The first recommendation came from Congress’s Superintendent of Finance, Robert Morris. It was based on an unrealistically small unit, a fraction of a penny, and in the opening shot of their campaign, Jefferson replied with a report early in 1784 recommending instead the adoption of the Spanish dollar as the most convenient basis of the new currency. In the interests of simplicity he suggested that instead of being divided up into eight bits, it should be decimalised. ‘Every one remembers,’ he told Congress, ‘that when learning money arithmetic, he used to be puzzled with adding the pence, taking out the twelves and carrying them on; adding the shillings, taking out the twenties and carrying them on. But when he came to the pounds where he had only tens to carry forward, it was easy and free from error. The bulk of mankind are school boys thro’ life. These little perplexities are always great to them.’ Accordingly, the dollar should be subdivided into tenths or dismes, hundredths or cents, and thousandths or mills.

It was an argument that everyone could understand, and less than eighteen months later, on 6 July 1785, Congress resolved that ‘the money unit of the United States of America be one dollar’, and that ‘the several pieces shall increase in decimal ratio’. This was not just an intellectual victory for Jefferson; it effectively prevented Morris from achieving his goal of running the United States Mint, a source of potentially enormous profits.

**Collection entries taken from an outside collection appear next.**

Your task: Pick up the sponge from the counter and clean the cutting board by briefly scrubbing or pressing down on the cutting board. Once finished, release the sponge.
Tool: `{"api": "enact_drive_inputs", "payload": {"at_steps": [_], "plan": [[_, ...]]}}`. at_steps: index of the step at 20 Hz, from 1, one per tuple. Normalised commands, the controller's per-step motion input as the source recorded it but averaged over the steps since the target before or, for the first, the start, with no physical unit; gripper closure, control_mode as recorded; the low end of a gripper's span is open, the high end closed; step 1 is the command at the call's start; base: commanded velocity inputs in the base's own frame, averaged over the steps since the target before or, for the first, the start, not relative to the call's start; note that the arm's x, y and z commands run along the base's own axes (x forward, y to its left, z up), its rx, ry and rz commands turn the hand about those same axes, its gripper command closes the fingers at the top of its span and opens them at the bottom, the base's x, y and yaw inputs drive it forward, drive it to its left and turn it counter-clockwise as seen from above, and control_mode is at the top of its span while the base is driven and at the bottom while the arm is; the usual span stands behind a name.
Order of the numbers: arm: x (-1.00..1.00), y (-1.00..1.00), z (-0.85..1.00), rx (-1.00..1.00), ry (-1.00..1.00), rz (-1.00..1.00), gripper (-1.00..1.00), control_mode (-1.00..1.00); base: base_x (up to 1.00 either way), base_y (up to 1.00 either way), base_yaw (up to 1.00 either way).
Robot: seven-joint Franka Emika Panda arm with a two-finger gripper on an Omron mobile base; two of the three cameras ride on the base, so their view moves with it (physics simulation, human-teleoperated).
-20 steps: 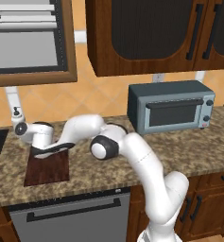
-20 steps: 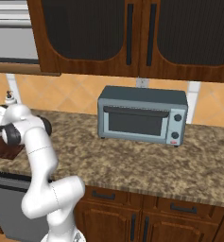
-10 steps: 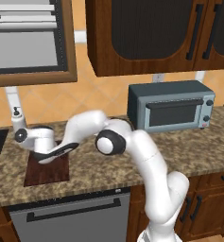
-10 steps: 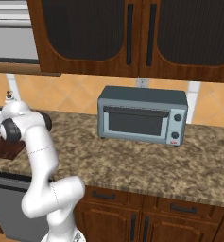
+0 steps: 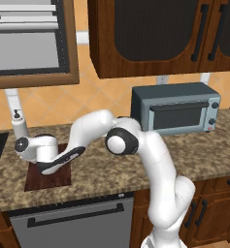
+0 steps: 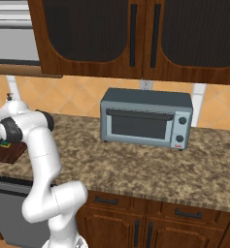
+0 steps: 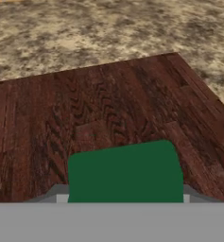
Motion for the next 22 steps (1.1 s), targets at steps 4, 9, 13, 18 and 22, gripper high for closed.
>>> {"api": "enact_drive_inputs", "payload": {"at_steps": [4, 9, 13, 18, 22], "plan": [[-0.76, -0.03, -0.26, 0.0, 0.0, 0.0, 1.0, -1.0, 0.0, 0.0, 0.0], [-0.76, -0.11, -0.22, 0.0, 0.02, 0.0, 1.0, -1.0, 0.0, 0.0, 0.0], [-0.57, -0.11, -0.2, 0.0, 0.04, 0.0, 1.0, -1.0, 0.0, 0.0, 0.0], [-0.25, -0.26, -0.16, 0.0, 0.0, 0.0, 1.0, -1.0, 0.0, 0.0, 0.0], [0.0, -0.5, -0.14, 0.0, 0.0, 0.0, 1.0, -1.0, 0.0, 0.0, 0.0]]}}
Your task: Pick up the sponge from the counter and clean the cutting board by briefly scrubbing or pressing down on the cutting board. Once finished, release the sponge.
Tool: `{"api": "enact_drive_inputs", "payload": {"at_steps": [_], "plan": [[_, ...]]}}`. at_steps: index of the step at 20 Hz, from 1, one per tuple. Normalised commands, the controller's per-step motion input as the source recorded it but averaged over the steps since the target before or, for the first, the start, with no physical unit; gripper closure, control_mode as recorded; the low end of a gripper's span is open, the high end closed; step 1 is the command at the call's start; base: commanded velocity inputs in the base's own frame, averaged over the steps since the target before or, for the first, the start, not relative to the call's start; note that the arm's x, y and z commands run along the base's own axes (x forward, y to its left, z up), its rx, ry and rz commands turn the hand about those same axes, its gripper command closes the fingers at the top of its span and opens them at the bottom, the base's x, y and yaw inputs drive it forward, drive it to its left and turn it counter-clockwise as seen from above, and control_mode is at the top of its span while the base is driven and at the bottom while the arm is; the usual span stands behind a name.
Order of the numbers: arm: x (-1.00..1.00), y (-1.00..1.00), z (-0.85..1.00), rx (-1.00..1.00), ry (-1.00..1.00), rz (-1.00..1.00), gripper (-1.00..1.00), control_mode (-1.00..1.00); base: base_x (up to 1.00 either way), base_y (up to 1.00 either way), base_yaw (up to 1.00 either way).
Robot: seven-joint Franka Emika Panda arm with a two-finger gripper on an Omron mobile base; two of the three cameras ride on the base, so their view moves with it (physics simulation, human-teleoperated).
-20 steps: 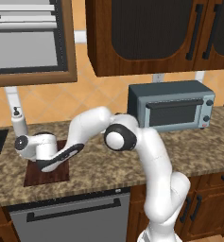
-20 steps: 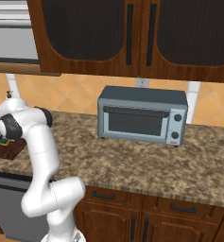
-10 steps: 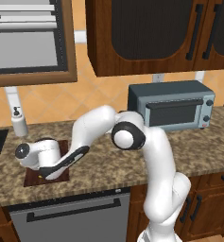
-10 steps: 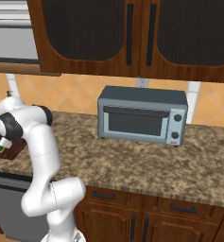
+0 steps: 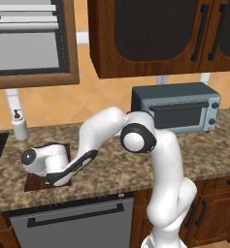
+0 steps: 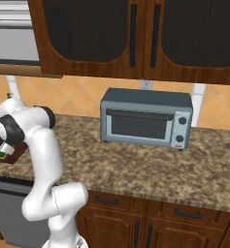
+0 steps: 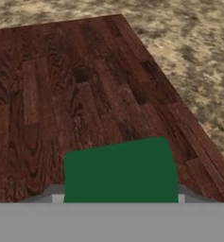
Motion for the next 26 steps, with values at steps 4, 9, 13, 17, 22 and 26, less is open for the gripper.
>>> {"api": "enact_drive_inputs", "payload": {"at_steps": [4, 9, 13, 17, 22, 26], "plan": [[0.23, -0.54, -0.14, 0.0, -0.02, 0.0, 1.0, -1.0, 0.0, 0.0, 0.0], [0.56, -0.35, -0.14, 0.0, -0.01, 0.0, 1.0, -1.0, 0.0, 0.0, 0.0], [0.67, -0.29, -0.16, 0.0, -0.02, 0.0, 1.0, -1.0, 0.0, 0.0, 0.0], [0.72, -0.12, -0.29, 0.0, -0.1, 0.0, 1.0, -1.0, 0.0, 0.0, 0.0], [0.74, -0.14, -0.27, 0.0, -0.1, 0.0, 1.0, -1.0, 0.0, 0.0, 0.0], [0.74, -0.19, -0.24, 0.0, -0.08, 0.0, 1.0, -1.0, 0.0, 0.0, 0.0]]}}
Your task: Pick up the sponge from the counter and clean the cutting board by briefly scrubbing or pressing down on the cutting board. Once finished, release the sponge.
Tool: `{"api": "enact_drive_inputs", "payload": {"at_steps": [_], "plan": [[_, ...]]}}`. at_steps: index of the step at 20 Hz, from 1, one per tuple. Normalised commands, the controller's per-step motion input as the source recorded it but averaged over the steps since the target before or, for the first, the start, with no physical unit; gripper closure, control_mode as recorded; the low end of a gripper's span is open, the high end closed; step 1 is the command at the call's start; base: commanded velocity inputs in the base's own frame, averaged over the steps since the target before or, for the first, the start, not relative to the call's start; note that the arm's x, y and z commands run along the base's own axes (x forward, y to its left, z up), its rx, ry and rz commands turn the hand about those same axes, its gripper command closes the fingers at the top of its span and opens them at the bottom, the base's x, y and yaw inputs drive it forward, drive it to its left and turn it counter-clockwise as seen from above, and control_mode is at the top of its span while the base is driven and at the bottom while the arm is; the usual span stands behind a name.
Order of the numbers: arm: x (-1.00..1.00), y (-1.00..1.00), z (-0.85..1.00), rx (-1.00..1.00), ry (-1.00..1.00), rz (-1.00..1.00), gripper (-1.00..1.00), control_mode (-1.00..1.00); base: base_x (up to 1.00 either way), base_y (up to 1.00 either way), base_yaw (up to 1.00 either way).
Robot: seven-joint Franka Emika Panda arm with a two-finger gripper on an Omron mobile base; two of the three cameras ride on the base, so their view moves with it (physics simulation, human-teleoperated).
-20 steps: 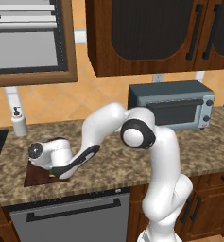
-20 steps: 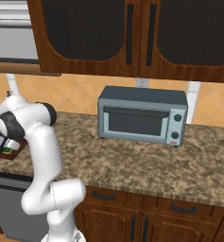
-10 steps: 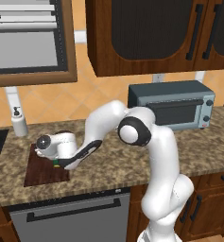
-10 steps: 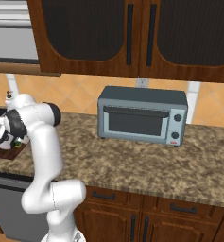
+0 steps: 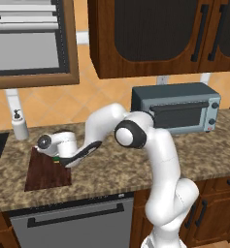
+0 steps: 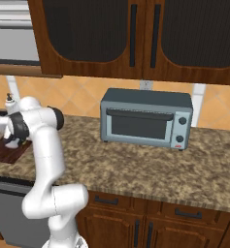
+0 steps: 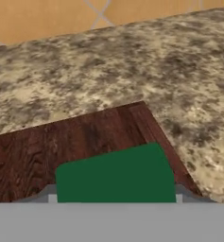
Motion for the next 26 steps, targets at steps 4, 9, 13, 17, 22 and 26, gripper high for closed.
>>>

In the course of the currency debate, Morris had declared, ‘it is happy for us to have throughout the Union the same Ideas of a Mile and an Inch, a Hogshead and a Quart, a Pound and an Ounce’. Even without their earlier hostilities, this would have set him on a collision course with Virginia’s representative, for it was clear to Jefferson that the rationale for replacing pennies and shillings with a decimal unit applied equally to American weights and measures.

Officially each state had adopted the system of Troy and avoirdupois that Elizabeth I had imposed on sixteenth-century England and that subsequent legislation in London had amended; but barely a single unit was the same from one state to the next – except for Gunter’s chain and the acre. A Virginia tobacco-grower like Thomas Jefferson measured his crop in hogsheads, well aware that a Virginia hogshead was larger than a New York hogshead but smaller than one from Maryland, and that a tobacco hogshead from any state was a different size to a brewer’s hogshead. A Boston brewer might also refer to his hogshead of beer as a pipe, butt or puncheon, knowing that each of them contained two cooms, four kilderkins, eight rundlets, or sixty-four gallons. But a Baltimore brewer who used the same measures somehow ended up with only sixty-three gallons of beer in his Maryland hogshead, while the number of gallons in a Pennsylvania brewer’s hogshead actually changed depending on where the beer was sold, because the law required innkeepers to sell beer inside the inn by the wine gallon, which was smaller than the beer gallon that was used for selling beer outside the inn. And the confusion over liquid measurements was nothing compared to the labyrinth of quarts, gallons and bushels used for measuring corn or flour. Because of flaws in English legislation, each of them could be one of eight different sizes, and might be measured either heaped above the brim of the container, or struck, meaning level with the brim, as custom or the local market dictated.